● **What the task asks**:
Quote all of the data below exactly, please.

● **Materials provided**:
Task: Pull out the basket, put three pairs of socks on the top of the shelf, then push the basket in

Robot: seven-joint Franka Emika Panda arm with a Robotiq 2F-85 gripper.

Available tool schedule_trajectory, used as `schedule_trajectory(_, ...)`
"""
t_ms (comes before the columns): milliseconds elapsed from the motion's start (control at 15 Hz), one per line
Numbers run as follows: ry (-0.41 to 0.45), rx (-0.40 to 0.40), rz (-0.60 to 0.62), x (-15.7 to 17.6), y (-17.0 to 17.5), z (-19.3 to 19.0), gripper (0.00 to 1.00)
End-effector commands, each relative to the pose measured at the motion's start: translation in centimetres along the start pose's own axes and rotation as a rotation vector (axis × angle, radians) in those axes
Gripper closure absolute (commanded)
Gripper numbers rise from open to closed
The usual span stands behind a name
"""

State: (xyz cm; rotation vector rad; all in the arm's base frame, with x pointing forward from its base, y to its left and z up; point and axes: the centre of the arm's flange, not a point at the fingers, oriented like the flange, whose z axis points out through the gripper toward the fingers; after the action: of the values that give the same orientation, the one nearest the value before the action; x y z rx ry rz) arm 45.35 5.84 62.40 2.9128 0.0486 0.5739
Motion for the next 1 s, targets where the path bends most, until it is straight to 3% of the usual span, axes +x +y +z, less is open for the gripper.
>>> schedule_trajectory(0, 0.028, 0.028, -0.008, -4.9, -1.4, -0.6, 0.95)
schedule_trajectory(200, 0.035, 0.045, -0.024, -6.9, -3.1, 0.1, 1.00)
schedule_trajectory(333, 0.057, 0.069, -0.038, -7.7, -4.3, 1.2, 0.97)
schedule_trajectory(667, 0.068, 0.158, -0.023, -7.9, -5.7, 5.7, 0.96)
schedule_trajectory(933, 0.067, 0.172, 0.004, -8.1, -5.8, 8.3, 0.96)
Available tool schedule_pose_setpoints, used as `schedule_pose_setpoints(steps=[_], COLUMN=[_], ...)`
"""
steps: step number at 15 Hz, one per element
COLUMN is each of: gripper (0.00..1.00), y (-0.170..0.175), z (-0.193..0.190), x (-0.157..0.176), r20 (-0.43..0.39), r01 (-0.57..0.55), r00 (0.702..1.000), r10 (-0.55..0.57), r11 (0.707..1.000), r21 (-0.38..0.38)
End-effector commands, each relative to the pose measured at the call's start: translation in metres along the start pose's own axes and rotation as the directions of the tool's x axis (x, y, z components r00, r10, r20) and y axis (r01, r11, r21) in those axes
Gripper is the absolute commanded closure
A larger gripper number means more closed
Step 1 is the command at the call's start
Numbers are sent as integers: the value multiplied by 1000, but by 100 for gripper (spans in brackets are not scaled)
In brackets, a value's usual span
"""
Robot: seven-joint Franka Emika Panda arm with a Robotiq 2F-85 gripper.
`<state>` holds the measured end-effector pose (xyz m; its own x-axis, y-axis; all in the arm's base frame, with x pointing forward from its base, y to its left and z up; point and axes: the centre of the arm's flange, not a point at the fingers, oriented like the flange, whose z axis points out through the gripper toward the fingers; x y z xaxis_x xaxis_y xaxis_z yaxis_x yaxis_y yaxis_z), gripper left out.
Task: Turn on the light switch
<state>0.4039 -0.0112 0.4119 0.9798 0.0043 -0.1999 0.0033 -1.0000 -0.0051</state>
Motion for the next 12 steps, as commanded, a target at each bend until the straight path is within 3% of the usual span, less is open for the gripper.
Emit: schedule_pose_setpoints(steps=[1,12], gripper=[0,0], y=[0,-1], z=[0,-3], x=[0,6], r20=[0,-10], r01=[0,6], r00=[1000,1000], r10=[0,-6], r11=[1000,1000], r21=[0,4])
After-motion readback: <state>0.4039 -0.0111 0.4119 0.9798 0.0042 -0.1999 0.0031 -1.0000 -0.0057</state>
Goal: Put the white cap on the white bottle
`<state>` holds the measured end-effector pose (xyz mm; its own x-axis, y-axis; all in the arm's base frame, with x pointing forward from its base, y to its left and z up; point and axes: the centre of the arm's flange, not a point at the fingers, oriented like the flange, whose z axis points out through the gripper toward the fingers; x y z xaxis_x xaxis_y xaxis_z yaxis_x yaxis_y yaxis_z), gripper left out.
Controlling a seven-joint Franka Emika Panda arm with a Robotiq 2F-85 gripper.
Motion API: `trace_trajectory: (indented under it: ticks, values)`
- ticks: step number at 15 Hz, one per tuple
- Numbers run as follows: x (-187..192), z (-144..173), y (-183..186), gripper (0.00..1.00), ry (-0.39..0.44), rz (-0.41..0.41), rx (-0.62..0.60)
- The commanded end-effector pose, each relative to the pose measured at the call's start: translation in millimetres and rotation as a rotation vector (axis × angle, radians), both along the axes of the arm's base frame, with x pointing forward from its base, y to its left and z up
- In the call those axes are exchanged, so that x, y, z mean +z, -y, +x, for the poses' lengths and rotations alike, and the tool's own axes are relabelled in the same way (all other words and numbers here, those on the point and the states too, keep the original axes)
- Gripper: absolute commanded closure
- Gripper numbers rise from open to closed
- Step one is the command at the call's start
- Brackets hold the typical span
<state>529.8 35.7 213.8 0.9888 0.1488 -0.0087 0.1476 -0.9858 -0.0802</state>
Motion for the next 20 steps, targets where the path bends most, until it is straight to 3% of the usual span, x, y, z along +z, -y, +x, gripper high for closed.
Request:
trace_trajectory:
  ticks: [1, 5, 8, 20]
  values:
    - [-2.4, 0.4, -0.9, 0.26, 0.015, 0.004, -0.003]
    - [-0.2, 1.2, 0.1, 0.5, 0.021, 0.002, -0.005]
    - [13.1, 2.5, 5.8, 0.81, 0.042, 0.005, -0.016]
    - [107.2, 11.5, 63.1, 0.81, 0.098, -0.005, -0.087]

● **Response area**:
Task: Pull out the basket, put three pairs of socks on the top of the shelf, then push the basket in

Robot: seven-joint Franka Emika Panda arm with a Robotiq 2F-85 gripper.

Available tool schedule_trajectory, used as `schedule_trajectory(_, ...)`
"""
t_ms (comes before the columns): milliseconds elapsed from the motion's start (control at 15 Hz), one per line
Numbers run as follows: ry (-0.41 to 0.45), rx (-0.40 to 0.40), rz (-0.60 to 0.62), x (-15.7 to 17.6), y (-17.0 to 17.5), z (-19.3 to 19.0), gripper (0.00 to 1.00)
End-effector commands, each relative to the pose measured at the motion's start: translation in centimetres along the start pose's own axes and rotation as a rotation vector (axis × angle, radians) in those axes
Gripper closure absolute (commanded)
Gripper numbers rise from open to closed
The usual span stands behind a name
"""

State: (xyz cm; rotation vector rad; all in the arm's base frame, with x pointing forward from its base, y to its left and z up; point and axes: the centre of the arm's flange, not a point at the fingers, oriented like the flange, whose z axis points out through the gripper toward the fingers; after the action: of the values that give the same orientation, the one nearest the value before the action; x y z rx ry rz) arm 45.35 5.84 62.40 2.9128 0.0486 0.5739
Motion for the next 1 s, targets where the path bends most, until it is straight to 3% of the usual span, axes +x +y +z, less is open for the gripper.
>>> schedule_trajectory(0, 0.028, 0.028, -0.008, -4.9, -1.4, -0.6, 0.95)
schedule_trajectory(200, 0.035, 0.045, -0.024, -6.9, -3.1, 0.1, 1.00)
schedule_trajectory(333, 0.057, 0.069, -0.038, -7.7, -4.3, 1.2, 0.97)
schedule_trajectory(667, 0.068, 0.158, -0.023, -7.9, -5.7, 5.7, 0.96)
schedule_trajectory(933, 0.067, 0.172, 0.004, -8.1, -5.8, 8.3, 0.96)
Available tool schedule_pose_setpoints, used as `schedule_pose_setpoints(steps=[_], COLUMN=[_], ...)`
"""
steps: step number at 15 Hz, one per element
COLUMN is each of: gripper (0.00..1.00), y (-0.170..0.175), z (-0.193..0.190), x (-0.157..0.176), r20 (-0.43..0.39), r01 (-0.57..0.55), r00 (0.702..1.000), r10 (-0.55..0.57), r11 (0.707..1.000), r21 (-0.38..0.38)
End-effector commands, each relative to the pose measured at the call's start: translation in metres along the start pose's own axes and rotation as the directions of the tool's x axis (x, y, z components r00, r10, r20) and y axis (r01, r11, r21) in those axes
Gripper is the absolute commanded closure
A larger gripper number means more closed
Step 1 is the command at the call's start
Numbers are sent as integers: the value multiplied by 1000, but by 100 for gripper (spans in brackets are not scaled)
In brackets, a value's usual span
"""
Robot: seven-joint Franka Emika Panda arm with a Robotiq 2F-85 gripper.
`<state>` holds the measured end-effector pose (xyz m; its own x-axis, y-axis; all in the arm's base frame, with x pointing forward from its base, y to its left and z up; point and axes: the centre of the arm's flange, not a point at the fingers, oriented like the flange, whose z axis points out through the gripper toward the fingers; x y z xaxis_x xaxis_y xaxis_z yaxis_x yaxis_y yaxis_z), gripper left out.
Task: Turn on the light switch
<state>0.4039 -0.0112 0.4119 0.9798 0.0043 -0.1999 0.0033 -1.0000 -0.0051</state>
Motion for the next 12 steps, as commanded, a target at each bend until the straight path is within 3% of the usual span, less is open for the gripper.
Emit: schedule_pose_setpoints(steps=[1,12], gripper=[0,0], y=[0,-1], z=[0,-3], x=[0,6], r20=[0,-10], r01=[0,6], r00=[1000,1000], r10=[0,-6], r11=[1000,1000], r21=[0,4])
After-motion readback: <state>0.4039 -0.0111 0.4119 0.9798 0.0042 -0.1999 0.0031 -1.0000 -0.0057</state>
Goal: Put the white cap on the white bottle
`<state>` holds the measured end-effector pose (xyz mm; its own x-axis, y-axis; all in the arm's base frame, with x pointing forward from its base, y to its left and z up; point and axes: the centre of the arm's flange, not a point at the fingers, oriented like the flange, whose z axis points out through the gripper toward the fingers; x y z xaxis_x xaxis_y xaxis_z yaxis_x yaxis_y yaxis_z), gripper left out.
Controlling a seven-joint Franka Emika Panda arm with a Robotiq 2F-85 gripper.
Motion API: `trace_trajectory: (indented under it: ticks, values)`
- ticks: step number at 15 Hz, one per tuple
- Numbers run as follows: x (-187..192), z (-144..173), y (-183..186), gripper (0.00..1.00), ry (-0.39..0.44), rz (-0.41..0.41), rx (-0.62..0.60)
- The commanded end-effector pose, each relative to the pose measured at the call's start: translation in millimetres and rotation as a rotation vector (axis × angle, radians), both along the axes of the arm's base frame, with x pointing forward from its base, y to its left and z up
- In the call those axes are exchanged, so that x, y, z mean +z, -y, +x, for the poses' lengths and rotations alike, and the tool's own axes are relabelled in the same way (all other words and numbers here, those on the point and the states too, keep the original axes)
- Gripper: absolute commanded closure
- Gripper numbers rise from open to closed
- Step one is the command at the call's start
- Brackets hold the typical span
<state>529.8 35.7 213.8 0.9888 0.1488 -0.0087 0.1476 -0.9858 -0.0802</state>
Motion for the next 20 steps, targets where the path bends most, until it is straight to 3% of the usual span, x, y, z along +z, -y, +x, gripper high for closed.
Request:
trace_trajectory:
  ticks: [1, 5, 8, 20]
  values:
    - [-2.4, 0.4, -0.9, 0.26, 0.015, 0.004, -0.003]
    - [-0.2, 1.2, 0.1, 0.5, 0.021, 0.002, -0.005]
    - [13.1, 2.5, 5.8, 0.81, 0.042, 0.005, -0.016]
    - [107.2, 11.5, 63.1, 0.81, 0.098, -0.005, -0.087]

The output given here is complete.